Tuesday, March 3, 2015

Maternal Mortality in the U.S. a True Health Care Crisis

Studies have shown that women-centered care improves outcomes.  Women-centered care should mean that the care is focused on the women and offers consistent quality health-care while being respectful of each woman's unique needs and background.  For me personally, women-centered care means that each woman gets to choose where she gives birth, who gets to be there, and that she receives respectful and quality care from her providers.

In the United States, we may claim that we offer "women-centered care," when in fact the care most consistently delivered is sub-par with less than stellar outcomes.  How can this be, you may wonder, when we are a developed country with the most up-to-date medical technology money can buy?  To demonstrate, I will simply point to the statistics gathered from the United Nations showing that between 1990 and 2008 the vast majority of countries reduced their maternal mortality rates for a global decrease of 34 % while maternal mortality nearly doubled in the United States (Maternal Mortality in the United States: A Human Rights Failure, Association of Reproductive Health Professionals Journal, 2011).  Of the many reasons for this statistic, I would like to focus on the one that I see most often in hospitals today: the overuse of medical technology.

Studies between 1996 and 2008 show that there has been a 56% increase in surgical births, with no evidence for improved outcomes.  In fact, there have been studies showing data that the increase in medical intervention actually increases maternal and infant morbidity.  This is not to say that there haven't been losses due to the lack of medical technology; there have been.  It's just that there are far fewer of those deaths than there are preventable deaths due to in part to the overuse of medical technology than otherwise.  For example, there are countries with less life-saving medical equipment that have lost fewer mothers and babies than we do in the United States.  And the reality is that the United States ranks 50th in the world in terms of maternal mortality.  So while we like to think that we are safe and protected in our hospitals surrounded by the best technology on the planet; we may in fact be placing ourselves in far greater danger than we realize.

I don't mean to sound all gloom and doom, but I do think that an increase in awareness is called for.  The statistics are scary, yes, so rather than argue, let's do something about it!  Some states have already put in place systems to increase reporting so that we can find out more about why these deaths are on the rise and what we can do about them.  There are even a few health care models utilizing fewer medical interventions and their outcomes have been consistently good.  We are making progress, but it is slow.  And here is where I will venture into the philosophical realm.  To quote a Native American saying used most often by environmentalists, "tread lightly upon the Earth, and live in balance and harmony."

In order to improve our obstetric care in the United States we have to start treading lightly.  Birth is not something that responds to a hammer fist of intervention.  Truly, birth works best when it is left alone.  In this instance an encouraging word and a gentle touch will do far more to effect good outcomes than a mighty weapon (forceps, episiotomy) and a take charge attitude.  I've seen too many doctors enter a delivery room and take over the whole scene.  I am here now, and since I am here, I must now do something to get this baby out!  Seriously?!

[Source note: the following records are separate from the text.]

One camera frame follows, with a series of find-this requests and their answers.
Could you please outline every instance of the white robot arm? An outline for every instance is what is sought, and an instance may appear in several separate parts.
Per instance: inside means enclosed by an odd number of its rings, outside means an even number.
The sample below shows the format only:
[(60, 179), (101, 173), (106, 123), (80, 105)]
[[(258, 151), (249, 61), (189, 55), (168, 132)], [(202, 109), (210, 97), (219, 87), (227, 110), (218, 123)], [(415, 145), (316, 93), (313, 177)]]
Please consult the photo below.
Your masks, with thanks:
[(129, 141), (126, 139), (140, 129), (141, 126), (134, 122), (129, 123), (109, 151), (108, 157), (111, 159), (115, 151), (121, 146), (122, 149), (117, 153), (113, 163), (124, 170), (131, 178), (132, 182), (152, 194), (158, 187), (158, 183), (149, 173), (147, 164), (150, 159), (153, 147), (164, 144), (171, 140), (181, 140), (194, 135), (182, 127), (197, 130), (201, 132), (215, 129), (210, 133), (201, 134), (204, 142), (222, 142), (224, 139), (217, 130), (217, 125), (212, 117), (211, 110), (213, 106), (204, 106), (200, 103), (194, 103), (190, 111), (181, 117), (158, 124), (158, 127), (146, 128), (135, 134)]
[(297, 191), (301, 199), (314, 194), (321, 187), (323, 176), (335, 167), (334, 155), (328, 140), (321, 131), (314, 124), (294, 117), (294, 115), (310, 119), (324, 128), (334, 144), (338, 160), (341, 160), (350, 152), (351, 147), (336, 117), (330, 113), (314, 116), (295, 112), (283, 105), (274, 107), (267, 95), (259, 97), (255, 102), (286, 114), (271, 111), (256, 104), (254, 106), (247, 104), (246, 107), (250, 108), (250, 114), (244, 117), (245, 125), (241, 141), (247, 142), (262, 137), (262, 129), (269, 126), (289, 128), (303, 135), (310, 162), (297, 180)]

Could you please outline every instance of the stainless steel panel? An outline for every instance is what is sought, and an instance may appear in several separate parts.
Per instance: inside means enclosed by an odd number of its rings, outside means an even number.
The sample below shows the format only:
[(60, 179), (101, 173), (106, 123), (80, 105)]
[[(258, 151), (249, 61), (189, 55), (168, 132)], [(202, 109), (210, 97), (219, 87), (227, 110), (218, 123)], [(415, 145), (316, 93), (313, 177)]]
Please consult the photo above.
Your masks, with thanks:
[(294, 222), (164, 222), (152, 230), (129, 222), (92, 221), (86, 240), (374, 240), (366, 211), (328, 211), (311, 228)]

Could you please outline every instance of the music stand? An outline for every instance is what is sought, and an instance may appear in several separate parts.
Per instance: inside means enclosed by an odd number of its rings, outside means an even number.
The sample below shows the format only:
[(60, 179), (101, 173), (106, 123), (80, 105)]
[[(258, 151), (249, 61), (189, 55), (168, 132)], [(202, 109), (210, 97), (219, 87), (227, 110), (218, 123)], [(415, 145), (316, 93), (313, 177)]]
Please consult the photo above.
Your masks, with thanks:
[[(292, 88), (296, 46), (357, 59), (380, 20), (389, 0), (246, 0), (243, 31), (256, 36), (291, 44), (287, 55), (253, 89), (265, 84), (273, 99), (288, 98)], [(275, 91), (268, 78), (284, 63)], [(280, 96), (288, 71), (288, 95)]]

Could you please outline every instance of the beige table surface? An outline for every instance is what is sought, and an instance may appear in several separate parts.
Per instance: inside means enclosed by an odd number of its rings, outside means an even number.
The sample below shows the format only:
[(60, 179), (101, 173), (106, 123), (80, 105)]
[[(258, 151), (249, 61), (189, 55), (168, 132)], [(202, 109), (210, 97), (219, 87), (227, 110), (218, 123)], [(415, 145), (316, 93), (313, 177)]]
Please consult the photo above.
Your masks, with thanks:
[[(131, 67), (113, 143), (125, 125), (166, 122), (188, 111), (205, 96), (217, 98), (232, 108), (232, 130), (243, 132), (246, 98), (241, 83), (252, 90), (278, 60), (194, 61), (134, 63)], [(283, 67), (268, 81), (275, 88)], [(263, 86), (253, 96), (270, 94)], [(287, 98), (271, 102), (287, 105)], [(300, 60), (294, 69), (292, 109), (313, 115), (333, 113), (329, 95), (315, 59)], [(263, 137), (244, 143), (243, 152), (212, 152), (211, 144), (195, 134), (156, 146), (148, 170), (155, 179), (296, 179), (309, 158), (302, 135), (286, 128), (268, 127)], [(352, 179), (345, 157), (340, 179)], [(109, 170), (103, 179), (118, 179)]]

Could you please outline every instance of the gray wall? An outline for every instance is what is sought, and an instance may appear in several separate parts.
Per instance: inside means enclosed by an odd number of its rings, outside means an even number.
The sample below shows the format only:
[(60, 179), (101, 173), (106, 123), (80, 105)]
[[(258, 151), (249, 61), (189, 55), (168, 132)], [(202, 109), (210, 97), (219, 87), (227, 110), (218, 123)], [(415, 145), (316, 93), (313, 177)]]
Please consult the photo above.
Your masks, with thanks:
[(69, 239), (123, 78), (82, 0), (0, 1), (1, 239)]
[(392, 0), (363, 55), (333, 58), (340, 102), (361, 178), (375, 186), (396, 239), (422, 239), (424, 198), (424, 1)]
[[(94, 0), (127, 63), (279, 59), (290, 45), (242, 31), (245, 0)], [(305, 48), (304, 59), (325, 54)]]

Again, just to qualify, I do not mean that birth always works best when left alone.  Of course, there are times when medical intervention is called for and necessary.  But when there is no true medical need and intervention is still applied, for whatever reason, that is what I am railing against.  That is where we run into trouble.  So when a doctor says it doesn't matter how the baby is born, you have my permission to say, "Actually it does and you are not following evidence-based practices if you believe otherwise."  Medical procedures should be left for when they are truly medically necessary.  Women should be assured that medical professionals have their best interests at heart.  They should be assured that nothing will be done that might endanger their lives or the lives of their babies.

The really backwards thinking that goes on is that by doing more medical interventions, we think we are preventing complications and death, but that is just not true based on the statistics.  So, to improve care, we need to start paying attention to the data.  It does not pay to induce labor unnecessarily.  It does not pay to do routine cesareans.  Most importantly, it does not pay and it can do severe harm.  It's time we started paying attention to other countries where outcomes are better and try to adopt more women-centered practices here in the United States.